Work task
Only the lines below, from the one with "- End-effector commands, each" through the one with "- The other", are to be written out, exactly.

Provided material
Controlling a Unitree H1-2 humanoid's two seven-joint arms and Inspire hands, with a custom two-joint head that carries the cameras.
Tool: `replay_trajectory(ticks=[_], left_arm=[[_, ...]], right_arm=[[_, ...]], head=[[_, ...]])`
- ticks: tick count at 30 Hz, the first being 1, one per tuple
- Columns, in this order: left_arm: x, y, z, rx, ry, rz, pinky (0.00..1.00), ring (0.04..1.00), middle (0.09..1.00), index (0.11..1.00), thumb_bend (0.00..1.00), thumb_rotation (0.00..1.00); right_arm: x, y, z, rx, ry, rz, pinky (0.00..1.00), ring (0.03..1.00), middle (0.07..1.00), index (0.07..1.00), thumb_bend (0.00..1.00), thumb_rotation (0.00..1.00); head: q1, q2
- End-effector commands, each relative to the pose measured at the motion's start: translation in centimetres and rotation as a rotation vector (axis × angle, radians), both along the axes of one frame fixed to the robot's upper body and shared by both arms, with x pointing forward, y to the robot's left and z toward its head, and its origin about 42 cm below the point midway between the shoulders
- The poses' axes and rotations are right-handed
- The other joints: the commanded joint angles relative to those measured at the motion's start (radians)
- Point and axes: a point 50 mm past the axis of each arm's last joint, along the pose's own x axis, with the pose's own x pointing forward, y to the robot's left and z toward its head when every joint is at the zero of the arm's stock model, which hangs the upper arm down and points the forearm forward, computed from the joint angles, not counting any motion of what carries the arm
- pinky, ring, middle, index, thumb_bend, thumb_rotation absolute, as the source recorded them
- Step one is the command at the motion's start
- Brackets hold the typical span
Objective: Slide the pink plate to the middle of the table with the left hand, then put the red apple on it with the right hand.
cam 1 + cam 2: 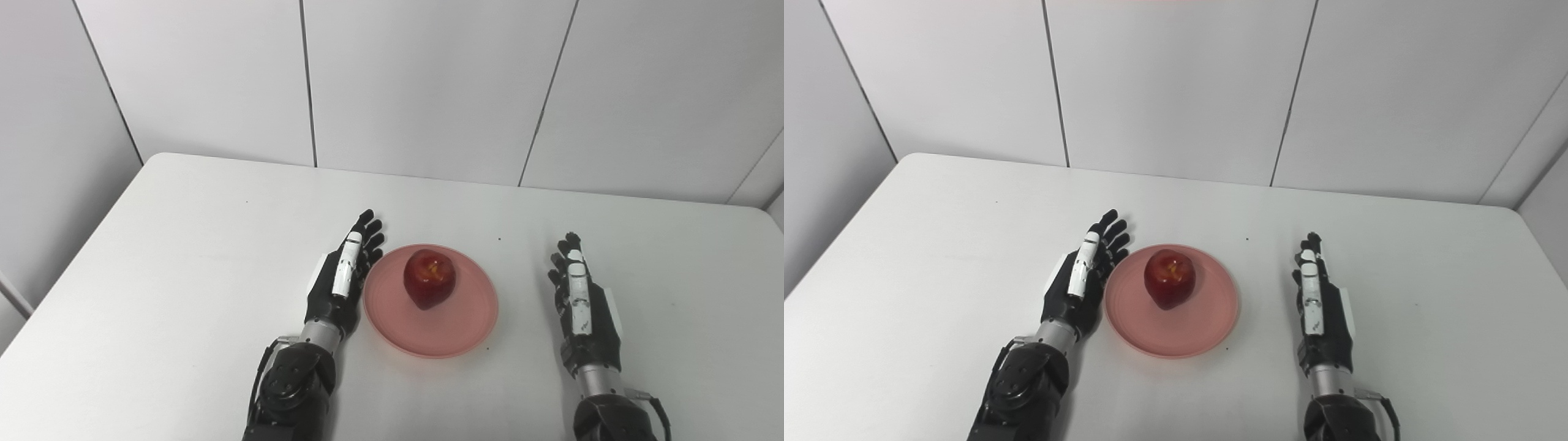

Result for this exercise
- End-effector commands, each relative to the pose measured at the motion's start: translation in centimetres and rotation as a rotation vector (axis × angle, radians), both along the axes of one frame fixed to the robot's upper body and shared by both arms, with x pointing forward, y to the robot's left and z toward its head, and its origin about 42 cm below the point midway between the shoulders
- The poses' axes and rotations are right-handed
- The other joints: the commanded joint angles relative to those measured at the motion's start (radians)

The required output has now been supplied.